### PROBLEM DETAILS
The entries that follow include a run beginning at the line with "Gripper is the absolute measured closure" and ending at the line with "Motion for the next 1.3"; restate that run word for word and leave the rest out.

(SOURCE MATERIAL)

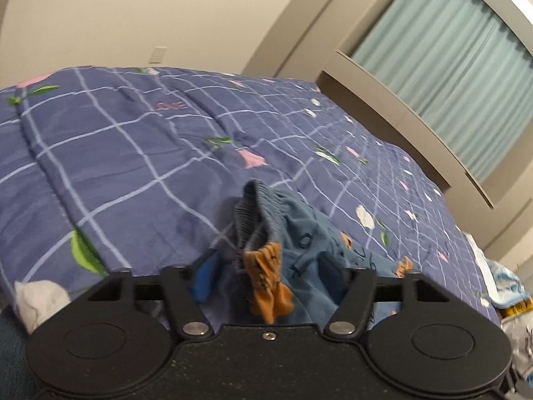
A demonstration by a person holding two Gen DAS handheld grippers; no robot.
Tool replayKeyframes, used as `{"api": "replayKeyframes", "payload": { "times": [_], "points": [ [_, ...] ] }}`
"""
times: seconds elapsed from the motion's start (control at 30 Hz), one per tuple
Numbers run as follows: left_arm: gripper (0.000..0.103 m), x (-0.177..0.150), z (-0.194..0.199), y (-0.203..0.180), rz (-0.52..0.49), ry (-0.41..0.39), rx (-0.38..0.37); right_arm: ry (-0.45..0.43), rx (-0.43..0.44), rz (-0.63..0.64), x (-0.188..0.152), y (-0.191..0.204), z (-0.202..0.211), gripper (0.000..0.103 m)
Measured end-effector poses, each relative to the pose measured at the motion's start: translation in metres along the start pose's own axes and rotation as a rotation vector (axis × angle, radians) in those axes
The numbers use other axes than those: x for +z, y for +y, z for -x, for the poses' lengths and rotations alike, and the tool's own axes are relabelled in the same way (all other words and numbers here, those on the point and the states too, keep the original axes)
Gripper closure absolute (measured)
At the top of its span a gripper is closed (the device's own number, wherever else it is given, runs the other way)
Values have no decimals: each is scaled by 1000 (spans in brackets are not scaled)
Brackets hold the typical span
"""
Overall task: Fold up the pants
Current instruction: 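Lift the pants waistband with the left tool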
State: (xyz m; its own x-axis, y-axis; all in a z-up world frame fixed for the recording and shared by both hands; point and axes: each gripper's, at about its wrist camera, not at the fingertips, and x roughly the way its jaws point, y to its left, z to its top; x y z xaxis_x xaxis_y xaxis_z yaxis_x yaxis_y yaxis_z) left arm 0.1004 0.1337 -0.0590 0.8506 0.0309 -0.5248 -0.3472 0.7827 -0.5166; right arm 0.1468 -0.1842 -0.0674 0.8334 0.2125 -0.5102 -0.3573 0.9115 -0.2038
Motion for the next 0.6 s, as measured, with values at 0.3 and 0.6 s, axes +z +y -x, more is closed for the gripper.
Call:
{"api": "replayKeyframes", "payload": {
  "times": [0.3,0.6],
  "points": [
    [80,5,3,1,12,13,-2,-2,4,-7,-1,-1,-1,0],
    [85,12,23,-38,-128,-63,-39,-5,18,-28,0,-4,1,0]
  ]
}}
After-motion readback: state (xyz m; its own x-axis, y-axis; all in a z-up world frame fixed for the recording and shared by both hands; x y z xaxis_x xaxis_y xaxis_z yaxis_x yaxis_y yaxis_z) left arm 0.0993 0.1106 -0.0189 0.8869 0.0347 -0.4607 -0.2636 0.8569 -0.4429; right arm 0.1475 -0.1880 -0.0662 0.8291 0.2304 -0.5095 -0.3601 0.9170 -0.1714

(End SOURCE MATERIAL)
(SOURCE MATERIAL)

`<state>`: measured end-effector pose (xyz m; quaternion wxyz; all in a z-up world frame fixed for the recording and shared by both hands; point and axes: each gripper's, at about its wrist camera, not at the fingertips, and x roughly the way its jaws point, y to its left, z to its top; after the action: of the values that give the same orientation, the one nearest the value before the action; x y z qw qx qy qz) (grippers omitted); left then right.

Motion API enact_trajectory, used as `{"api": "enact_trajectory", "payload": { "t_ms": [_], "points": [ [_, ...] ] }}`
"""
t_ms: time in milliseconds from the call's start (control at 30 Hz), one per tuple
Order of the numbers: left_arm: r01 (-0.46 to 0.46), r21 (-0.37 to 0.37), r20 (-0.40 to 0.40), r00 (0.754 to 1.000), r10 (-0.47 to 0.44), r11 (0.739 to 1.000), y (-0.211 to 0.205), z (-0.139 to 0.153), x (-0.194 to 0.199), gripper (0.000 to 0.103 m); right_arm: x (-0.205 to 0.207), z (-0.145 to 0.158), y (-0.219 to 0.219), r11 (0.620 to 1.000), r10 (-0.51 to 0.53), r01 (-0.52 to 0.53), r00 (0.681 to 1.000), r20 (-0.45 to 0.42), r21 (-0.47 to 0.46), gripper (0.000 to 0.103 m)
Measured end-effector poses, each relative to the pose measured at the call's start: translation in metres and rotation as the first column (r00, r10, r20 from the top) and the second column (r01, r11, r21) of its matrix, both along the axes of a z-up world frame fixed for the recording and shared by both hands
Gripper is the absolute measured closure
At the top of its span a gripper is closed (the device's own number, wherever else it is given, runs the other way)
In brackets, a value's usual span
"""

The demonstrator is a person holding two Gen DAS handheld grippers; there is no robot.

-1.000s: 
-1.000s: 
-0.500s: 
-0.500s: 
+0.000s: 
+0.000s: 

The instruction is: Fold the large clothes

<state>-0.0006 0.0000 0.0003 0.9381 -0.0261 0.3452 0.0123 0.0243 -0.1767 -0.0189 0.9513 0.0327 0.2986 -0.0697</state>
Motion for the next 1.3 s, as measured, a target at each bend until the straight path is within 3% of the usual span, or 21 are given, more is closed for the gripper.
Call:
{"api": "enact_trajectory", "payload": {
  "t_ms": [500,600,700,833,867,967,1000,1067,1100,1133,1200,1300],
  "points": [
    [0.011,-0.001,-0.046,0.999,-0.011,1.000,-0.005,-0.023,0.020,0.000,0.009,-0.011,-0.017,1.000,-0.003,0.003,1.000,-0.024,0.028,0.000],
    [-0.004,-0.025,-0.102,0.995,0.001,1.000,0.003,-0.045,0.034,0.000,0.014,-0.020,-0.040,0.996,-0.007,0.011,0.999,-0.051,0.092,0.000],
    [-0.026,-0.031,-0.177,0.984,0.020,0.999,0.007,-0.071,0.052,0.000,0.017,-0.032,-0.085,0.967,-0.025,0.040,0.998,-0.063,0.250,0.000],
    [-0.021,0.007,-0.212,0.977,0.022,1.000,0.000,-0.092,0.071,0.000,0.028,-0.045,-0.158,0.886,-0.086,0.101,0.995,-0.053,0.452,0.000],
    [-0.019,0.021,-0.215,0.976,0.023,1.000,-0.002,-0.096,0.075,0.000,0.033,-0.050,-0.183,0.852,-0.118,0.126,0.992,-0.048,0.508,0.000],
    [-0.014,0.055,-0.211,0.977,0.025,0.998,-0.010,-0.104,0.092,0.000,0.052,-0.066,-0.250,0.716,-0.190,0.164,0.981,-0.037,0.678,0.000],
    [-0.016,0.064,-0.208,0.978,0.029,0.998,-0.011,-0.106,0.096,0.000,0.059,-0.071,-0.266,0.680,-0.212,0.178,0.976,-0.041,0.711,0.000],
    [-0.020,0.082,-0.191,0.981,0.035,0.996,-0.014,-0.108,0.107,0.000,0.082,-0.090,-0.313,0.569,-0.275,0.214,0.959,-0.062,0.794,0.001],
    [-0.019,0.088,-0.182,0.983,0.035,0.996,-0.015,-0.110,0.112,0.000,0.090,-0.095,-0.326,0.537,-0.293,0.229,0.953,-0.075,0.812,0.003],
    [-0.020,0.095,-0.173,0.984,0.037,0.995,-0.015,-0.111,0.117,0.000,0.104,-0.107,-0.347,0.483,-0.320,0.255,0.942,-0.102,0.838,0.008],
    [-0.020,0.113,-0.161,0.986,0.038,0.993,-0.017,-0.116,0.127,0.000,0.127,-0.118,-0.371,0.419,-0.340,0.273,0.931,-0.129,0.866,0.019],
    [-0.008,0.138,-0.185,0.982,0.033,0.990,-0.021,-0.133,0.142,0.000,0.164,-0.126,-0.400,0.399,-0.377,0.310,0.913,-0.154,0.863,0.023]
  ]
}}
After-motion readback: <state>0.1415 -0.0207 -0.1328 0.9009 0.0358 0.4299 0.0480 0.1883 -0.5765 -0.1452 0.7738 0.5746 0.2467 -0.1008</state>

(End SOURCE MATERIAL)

### TASK RESULT
Gripper is the absolute measured closure
At the top of its span a gripper is closed (the device's own number, wherever else it is given, runs the other way)
In brackets, a value's usual span
"""

The demonstrator is a person holding two Gen DAS handheld grippers; there is no robot.

-1.000s: 
-1.000s: 
-0.500s: 
-0.500s: 
+0.000s: 
+0.000s: 

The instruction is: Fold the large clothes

<state>-0.0006 0.0000 0.0003 0.9381 -0.0261 0.3452 0.0123 0.0243 -0.1767 -0.0189 0.9513 0.0327 0.2986 -0.0697</state>
Motion for the next 1.3 s, as measured, a target at each bend until the straight path is within 3% of the usual span, or 21 are given, more is closed for the gripper.

Nothing further belongs to this answer.